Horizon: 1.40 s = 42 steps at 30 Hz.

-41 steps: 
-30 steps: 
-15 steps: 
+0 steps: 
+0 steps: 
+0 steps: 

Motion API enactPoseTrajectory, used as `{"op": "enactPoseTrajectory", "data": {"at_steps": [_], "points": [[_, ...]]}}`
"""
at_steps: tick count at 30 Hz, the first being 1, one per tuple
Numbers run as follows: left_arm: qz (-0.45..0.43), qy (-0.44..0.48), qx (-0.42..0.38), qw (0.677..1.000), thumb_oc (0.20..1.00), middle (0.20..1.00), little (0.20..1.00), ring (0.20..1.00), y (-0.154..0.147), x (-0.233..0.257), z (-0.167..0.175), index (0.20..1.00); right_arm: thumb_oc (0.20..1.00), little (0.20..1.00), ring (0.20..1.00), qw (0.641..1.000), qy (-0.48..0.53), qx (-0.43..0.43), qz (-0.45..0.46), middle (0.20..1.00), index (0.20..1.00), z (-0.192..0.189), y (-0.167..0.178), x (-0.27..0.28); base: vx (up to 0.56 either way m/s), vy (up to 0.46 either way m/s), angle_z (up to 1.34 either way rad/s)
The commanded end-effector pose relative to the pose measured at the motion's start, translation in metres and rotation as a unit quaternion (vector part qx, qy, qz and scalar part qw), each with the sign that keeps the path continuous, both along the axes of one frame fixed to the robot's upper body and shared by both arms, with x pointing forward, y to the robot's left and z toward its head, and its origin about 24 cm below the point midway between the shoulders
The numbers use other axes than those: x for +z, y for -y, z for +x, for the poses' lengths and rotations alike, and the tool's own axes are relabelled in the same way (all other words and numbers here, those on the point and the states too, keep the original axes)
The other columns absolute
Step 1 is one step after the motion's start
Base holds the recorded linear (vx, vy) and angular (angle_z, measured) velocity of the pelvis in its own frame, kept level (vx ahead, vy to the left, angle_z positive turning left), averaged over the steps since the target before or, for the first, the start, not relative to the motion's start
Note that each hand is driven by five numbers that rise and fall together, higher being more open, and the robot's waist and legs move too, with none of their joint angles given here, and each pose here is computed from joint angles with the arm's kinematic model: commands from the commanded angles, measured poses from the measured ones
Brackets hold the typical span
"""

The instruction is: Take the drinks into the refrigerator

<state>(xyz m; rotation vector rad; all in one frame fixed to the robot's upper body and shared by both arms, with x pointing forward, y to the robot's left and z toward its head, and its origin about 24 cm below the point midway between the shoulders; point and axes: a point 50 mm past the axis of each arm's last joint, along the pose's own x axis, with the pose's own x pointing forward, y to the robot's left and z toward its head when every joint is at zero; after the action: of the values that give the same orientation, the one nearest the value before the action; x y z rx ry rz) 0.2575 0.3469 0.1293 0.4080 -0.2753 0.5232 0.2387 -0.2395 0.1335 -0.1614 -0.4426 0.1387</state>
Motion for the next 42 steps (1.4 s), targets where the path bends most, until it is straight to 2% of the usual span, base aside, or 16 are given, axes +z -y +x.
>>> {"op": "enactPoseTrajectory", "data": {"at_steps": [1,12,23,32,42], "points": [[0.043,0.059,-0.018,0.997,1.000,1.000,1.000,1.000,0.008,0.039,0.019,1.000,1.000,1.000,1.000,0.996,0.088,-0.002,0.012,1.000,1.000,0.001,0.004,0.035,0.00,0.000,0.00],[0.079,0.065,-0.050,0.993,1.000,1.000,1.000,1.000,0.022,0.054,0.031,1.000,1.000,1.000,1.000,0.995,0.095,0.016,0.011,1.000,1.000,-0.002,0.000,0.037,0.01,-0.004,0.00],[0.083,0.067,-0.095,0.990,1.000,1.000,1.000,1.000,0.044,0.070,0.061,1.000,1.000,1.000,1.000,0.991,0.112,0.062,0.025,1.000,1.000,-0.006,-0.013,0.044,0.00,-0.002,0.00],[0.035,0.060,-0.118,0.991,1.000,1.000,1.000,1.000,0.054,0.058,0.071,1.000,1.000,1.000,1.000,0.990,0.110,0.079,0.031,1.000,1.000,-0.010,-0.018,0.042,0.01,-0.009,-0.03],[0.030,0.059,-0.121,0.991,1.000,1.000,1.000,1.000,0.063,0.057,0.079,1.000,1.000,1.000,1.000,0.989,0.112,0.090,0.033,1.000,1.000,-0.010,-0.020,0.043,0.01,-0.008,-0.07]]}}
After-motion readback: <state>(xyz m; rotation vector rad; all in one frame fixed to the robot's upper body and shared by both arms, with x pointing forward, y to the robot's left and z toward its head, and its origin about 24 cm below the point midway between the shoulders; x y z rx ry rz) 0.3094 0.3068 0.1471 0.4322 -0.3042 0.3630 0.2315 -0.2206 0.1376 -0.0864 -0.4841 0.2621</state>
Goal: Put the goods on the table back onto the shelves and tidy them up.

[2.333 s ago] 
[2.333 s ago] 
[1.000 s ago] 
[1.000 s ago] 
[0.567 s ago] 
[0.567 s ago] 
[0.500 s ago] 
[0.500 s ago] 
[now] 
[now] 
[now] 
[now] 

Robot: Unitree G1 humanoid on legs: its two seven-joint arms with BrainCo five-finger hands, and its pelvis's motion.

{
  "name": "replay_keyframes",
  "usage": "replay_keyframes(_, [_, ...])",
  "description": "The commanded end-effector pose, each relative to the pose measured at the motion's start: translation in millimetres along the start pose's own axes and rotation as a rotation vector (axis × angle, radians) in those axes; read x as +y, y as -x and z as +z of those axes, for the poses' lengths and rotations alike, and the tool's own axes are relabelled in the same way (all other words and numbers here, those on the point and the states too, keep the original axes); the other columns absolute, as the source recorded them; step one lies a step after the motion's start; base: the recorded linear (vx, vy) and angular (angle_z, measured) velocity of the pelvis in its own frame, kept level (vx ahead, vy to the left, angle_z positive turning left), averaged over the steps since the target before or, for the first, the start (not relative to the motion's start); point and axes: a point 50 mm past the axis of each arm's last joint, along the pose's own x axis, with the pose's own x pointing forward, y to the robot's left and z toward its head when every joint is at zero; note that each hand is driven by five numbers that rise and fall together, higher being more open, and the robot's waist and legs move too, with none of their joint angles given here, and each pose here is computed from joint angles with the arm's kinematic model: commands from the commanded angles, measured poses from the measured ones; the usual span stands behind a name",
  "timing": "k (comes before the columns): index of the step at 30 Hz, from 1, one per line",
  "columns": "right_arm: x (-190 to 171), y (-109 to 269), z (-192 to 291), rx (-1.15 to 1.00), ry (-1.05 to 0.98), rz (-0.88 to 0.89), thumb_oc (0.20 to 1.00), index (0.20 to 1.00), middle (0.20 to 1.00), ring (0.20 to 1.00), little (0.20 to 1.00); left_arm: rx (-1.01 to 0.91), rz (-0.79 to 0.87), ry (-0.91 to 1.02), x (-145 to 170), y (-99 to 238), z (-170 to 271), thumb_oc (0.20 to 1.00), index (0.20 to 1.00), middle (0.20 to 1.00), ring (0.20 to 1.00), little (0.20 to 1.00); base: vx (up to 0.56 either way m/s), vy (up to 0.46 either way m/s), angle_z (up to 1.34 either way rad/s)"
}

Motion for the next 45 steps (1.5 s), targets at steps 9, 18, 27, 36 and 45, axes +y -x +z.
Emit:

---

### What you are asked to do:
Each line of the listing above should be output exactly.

### Response to the exercise:
Horizon: 1.40 s = 42 steps at 30 Hz.

-41 steps: 
-30 steps: 
-15 steps: 
+0 steps: 
+0 steps: 
+0 steps: 

Motion API enactPoseTrajectory, used as `{"op": "enactPoseTrajectory", "data": {"at_steps": [_], "points": [[_, ...]]}}`
"""
at_steps: tick count at 30 Hz, the first being 1, one per tuple
Numbers run as follows: left_arm: qz (-0.45..0.43), qy (-0.44..0.48), qx (-0.42..0.38), qw (0.677..1.000), thumb_oc (0.20..1.00), middle (0.20..1.00), little (0.20..1.00), ring (0.20..1.00), y (-0.154..0.147), x (-0.233..0.257), z (-0.167..0.175), index (0.20..1.00); right_arm: thumb_oc (0.20..1.00), little (0.20..1.00), ring (0.20..1.00), qw (0.641..1.000), qy (-0.48..0.53), qx (-0.43..0.43), qz (-0.45..0.46), middle (0.20..1.00), index (0.20..1.00), z (-0.192..0.189), y (-0.167..0.178), x (-0.27..0.28); base: vx (up to 0.56 either way m/s), vy (up to 0.46 either way m/s), angle_z (up to 1.34 either way rad/s)
The commanded end-effector pose relative to the pose measured at the motion's start, translation in metres and rotation as a unit quaternion (vector part qx, qy, qz and scalar part qw), each with the sign that keeps the path continuous, both along the axes of one frame fixed to the robot's upper body and shared by both arms, with x pointing forward, y to the robot's left and z toward its head, and its origin about 24 cm below the point midway between the shoulders
The numbers use other axes than those: x for +z, y for -y, z for +x, for the poses' lengths and rotations alike, and the tool's own axes are relabelled in the same way (all other words and numbers here, those on the point and the states too, keep the original axes)
The other columns absolute
Step 1 is one step after the motion's start
Base holds the recorded linear (vx, vy) and angular (angle_z, measured) velocity of the pelvis in its own frame, kept level (vx ahead, vy to the left, angle_z positive turning left), averaged over the steps since the target before or, for the first, the start, not relative to the motion's start
Note that each hand is driven by five numbers that rise and fall together, higher being more open, and the robot's waist and legs move too, with none of their joint angles given here, and each pose here is computed from joint angles with the arm's kinematic model: commands from the commanded angles, measured poses from the measured ones
Brackets hold the typical span
"""

The instruction is: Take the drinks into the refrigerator

<state>(xyz m; rotation vector rad; all in one frame fixed to the robot's upper body and shared by both arms, with x pointing forward, y to the robot's left and z toward its head, and its origin about 24 cm below the point midway between the shoulders; point and axes: a point 50 mm past the axis of each arm's last joint, along the pose's own x axis, with the pose's own x pointing forward, y to the robot's left and z toward its head when every joint is at zero; after the action: of the values that give the same orientation, the one nearest the value before the action; x y z rx ry rz) 0.2575 0.3469 0.1293 0.4080 -0.2753 0.5232 0.2387 -0.2395 0.1335 -0.1614 -0.4426 0.1387</state>
Motion for the next 42 steps (1.4 s), targets where the path bends most, until it is straight to 2% of the usual span, base aside, or 16 are given, axes +z -y +x.
>>> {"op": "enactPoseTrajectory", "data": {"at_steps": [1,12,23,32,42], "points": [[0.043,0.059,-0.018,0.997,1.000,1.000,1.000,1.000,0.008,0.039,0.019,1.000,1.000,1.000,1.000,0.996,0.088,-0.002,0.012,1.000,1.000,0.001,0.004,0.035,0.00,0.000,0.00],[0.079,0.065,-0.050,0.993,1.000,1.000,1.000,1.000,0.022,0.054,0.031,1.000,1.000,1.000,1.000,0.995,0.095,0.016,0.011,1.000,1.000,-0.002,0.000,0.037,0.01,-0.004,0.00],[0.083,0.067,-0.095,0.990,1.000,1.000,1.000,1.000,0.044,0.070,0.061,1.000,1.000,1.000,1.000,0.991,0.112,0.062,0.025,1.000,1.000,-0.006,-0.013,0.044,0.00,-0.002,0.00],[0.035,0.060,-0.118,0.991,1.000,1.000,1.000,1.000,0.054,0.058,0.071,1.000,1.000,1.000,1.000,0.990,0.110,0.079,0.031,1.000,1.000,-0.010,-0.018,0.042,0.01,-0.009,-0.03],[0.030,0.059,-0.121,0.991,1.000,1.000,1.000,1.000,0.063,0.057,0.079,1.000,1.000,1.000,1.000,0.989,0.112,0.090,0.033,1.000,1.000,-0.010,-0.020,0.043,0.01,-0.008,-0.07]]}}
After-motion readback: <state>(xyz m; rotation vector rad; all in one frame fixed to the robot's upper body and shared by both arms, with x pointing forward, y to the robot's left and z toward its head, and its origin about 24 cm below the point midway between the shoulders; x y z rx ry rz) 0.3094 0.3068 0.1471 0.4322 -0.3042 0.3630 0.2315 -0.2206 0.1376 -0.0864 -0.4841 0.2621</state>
Goal: Put the goods on the table back onto the shelves and tidy them up.

[2.333 s ago] 
[2.333 s ago] 
[1.000 s ago] 
[1.000 s ago] 
[0.567 s ago] 
[0.567 s ago] 
[0.500 s ago] 
[0.500 s ago] 
[now] 
[now] 
[now] 
[now] 

Robot: Unitree G1 humanoid on legs: its two seven-joint arms with BrainCo five-finger hands, and its pelvis's motion.

{
  "name": "replay_keyframes",
  "usage": "replay_keyframes(_, [_, ...])",
  "description": "The commanded end-effector pose, each relative to the pose measured at the motion's start: translation in millimetres along the start pose's own axes and rotation as a rotation vector (axis × angle, radians) in those axes; read x as +y, y as -x and z as +z of those axes, for the poses' lengths and rotations alike, and the tool's own axes are relabelled in the same way (all other words and numbers here, those on the point and the states too, keep the original axes); the other columns absolute, as the source recorded them; step one lies a step after the motion's start; base: the recorded linear (vx, vy) and angular (angle_z, measured) velocity of the pelvis in its own frame, kept level (vx ahead, vy to the left, angle_z positive turning left), averaged over the steps since the target before or, for the first, the start (not relative to the motion's start); point and axes: a point 50 mm past the axis of each arm's last joint, along the pose's own x axis, with the pose's own x pointing forward, y to the robot's left and z toward its head when every joint is at zero; note that each hand is driven by five numbers that rise and fall together, higher being more open, and the robot's waist and legs move too, with none of their joint angles given here, and each pose here is computed from joint angles with the arm's kinematic model: commands from the commanded angles, measured poses from the measured ones; the usual span stands behind a name",
  "timing": "k (comes before the columns): index of the step at 30 Hz, from 1, one per line",
  "columns": "right_arm: x (-190 to 171), y (-109 to 269), z (-192 to 291), rx (-1.15 to 1.00), ry (-1.05 to 0.98), rz (-0.88 to 0.89), thumb_oc (0.20 to 1.00), index (0.20 to 1.00), middle (0.20 to 1.00), ring (0.20 to 1.00), little (0.20 to 1.00); left_arm: rx (-1.01 to 0.91), rz (-0.79 to 0.87), ry (-0.91 to 1.02), x (-145 to 170), y (-99 to 238), z (-170 to 271), thumb_oc (0.20 to 1.00), index (0.20 to 1.00), middle (0.20 to 1.00), ring (0.20 to 1.00), little (0.20 to 1.00); base: vx (up to 0.56 either way m/s), vy (up to 0.46 either way m/s), angle_z (up to 1.34 either way rad/s)"
}

Motion for the next 45 steps (1.5 s), targets at steps 9, 18, 27, 36 and 45, axes +y -x +z.
Emit:

With this, the exercise has been completed.